**PROBLEM STATEMENT**
Only the lines below from the one containing "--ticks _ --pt" through the one containing "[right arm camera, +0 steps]" belong in the answer, repeated exactly and without pictures.

- - - -

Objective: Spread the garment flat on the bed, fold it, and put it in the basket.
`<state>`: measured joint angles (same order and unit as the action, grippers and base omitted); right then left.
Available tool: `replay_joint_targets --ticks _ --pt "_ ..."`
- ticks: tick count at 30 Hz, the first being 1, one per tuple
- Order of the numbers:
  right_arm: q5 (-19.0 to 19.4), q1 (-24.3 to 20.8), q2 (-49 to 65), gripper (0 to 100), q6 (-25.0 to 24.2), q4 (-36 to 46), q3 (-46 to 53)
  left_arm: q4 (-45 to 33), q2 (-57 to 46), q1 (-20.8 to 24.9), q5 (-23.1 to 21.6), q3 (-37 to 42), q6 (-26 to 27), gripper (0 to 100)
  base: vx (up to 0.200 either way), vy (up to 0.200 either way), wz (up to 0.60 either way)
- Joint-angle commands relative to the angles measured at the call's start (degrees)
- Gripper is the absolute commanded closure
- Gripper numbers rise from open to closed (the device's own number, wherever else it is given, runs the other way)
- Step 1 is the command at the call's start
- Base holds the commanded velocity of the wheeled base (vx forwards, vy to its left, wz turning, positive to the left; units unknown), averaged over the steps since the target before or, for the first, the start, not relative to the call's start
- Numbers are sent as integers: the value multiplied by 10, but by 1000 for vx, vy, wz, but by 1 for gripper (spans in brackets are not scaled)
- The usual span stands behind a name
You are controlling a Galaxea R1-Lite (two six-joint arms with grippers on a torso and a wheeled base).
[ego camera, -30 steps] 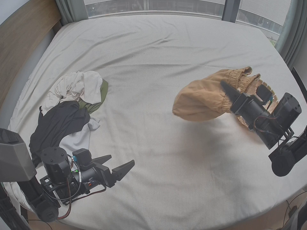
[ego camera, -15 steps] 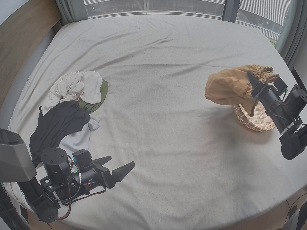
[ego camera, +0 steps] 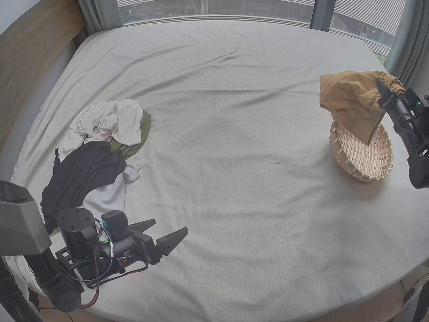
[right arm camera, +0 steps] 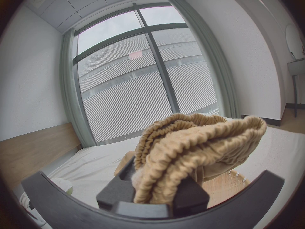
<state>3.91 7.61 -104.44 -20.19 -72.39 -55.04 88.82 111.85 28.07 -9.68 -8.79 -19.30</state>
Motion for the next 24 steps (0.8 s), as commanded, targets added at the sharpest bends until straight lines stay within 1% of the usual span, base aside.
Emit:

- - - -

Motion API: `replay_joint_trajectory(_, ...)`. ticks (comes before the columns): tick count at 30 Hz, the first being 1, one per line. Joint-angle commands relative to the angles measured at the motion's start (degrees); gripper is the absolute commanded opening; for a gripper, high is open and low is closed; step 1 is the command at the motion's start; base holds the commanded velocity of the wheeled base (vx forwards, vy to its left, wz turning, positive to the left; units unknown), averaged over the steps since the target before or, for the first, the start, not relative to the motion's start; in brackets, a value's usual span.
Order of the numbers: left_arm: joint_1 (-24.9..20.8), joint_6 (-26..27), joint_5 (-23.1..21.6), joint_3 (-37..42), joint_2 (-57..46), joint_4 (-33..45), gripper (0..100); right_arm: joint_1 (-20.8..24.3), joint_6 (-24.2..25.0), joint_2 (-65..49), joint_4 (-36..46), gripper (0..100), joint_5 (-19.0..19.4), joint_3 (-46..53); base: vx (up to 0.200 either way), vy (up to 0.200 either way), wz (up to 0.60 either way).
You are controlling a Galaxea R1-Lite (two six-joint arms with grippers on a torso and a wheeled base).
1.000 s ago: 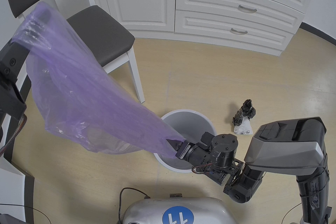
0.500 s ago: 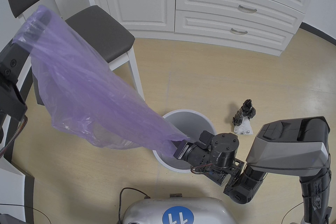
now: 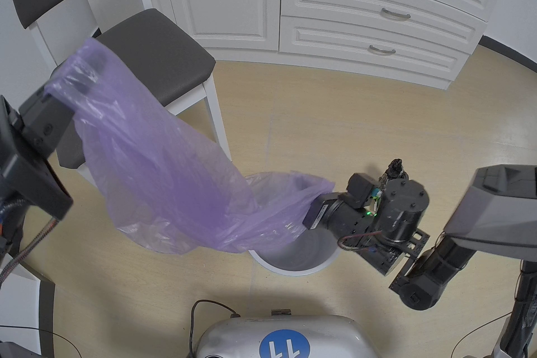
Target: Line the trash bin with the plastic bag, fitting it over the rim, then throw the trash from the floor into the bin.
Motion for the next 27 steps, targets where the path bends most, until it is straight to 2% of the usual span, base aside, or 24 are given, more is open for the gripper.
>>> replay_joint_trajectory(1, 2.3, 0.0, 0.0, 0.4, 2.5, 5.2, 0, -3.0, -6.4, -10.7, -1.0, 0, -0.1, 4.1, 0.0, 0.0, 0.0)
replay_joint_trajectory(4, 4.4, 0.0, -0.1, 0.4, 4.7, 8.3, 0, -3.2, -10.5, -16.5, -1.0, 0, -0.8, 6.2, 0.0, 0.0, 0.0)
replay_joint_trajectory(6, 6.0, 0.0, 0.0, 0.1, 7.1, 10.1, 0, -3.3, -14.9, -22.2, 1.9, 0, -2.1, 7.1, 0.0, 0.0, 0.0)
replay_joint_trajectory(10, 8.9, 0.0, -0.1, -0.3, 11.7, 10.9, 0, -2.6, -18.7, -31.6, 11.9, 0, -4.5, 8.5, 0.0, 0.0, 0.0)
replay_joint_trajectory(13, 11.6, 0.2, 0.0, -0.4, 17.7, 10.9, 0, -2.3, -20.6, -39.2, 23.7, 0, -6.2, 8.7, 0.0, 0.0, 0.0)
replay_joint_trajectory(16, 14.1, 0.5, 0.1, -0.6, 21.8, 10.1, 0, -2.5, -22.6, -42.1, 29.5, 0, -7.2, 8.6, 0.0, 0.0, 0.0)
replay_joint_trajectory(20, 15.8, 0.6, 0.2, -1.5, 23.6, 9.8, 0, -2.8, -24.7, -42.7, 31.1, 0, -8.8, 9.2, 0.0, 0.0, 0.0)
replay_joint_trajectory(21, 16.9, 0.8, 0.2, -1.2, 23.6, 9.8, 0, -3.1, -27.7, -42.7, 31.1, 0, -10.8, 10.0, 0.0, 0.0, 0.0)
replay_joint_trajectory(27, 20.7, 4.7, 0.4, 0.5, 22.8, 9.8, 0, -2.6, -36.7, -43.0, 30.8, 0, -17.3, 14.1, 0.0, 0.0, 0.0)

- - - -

**SOLUTION FOR THIS EXERCISE**
Available tool: `replay_joint_targets --ticks _ --pt "_ ..."`
- ticks: tick count at 30 Hz, the first being 1, one per tuple
- Order of the numbers:
  right_arm: q5 (-19.0 to 19.4), q1 (-24.3 to 20.8), q2 (-49 to 65), gripper (0 to 100), q6 (-25.0 to 24.2), q4 (-36 to 46), q3 (-46 to 53)
  left_arm: q4 (-45 to 33), q2 (-57 to 46), q1 (-20.8 to 24.9), q5 (-23.1 to 21.6), q3 (-37 to 42), q6 (-26 to 27), gripper (0 to 100)
  base: vx (up to 0.200 either way), vy (up to 0.200 either way), wz (up to 0.60 either way)
- Joint-angle commands relative to the angles measured at the call's start (degrees)
- Gripper is the absolute commanded closure
- Gripper numbers rise from open to closed (the device's own number, wherever else it is given, runs the other way)
- Step 1 is the command at the call's start
- Base holds the commanded velocity of the wheeled base (vx forwards, vy to its left, wz turning, positive to the left; units unknown), averaged over the steps since the target before or, for the first, the start, not relative to the call's start
- Numbers are sent as integers: the value multiplied by 10, but by 1000 for vx, vy, wz, but by 1 for gripper (spans in brackets are not scaled)
- The usual span stands behind a name
You are controlling a Galaxea R1-Lite (two six-joint arms with grippers on a torso and a wheeled base).
[ego camera, -30 steps] 
[ego camera, -15 steps] 
[ego camera, +0 steps] 
[right arm camera, +0 steps] 

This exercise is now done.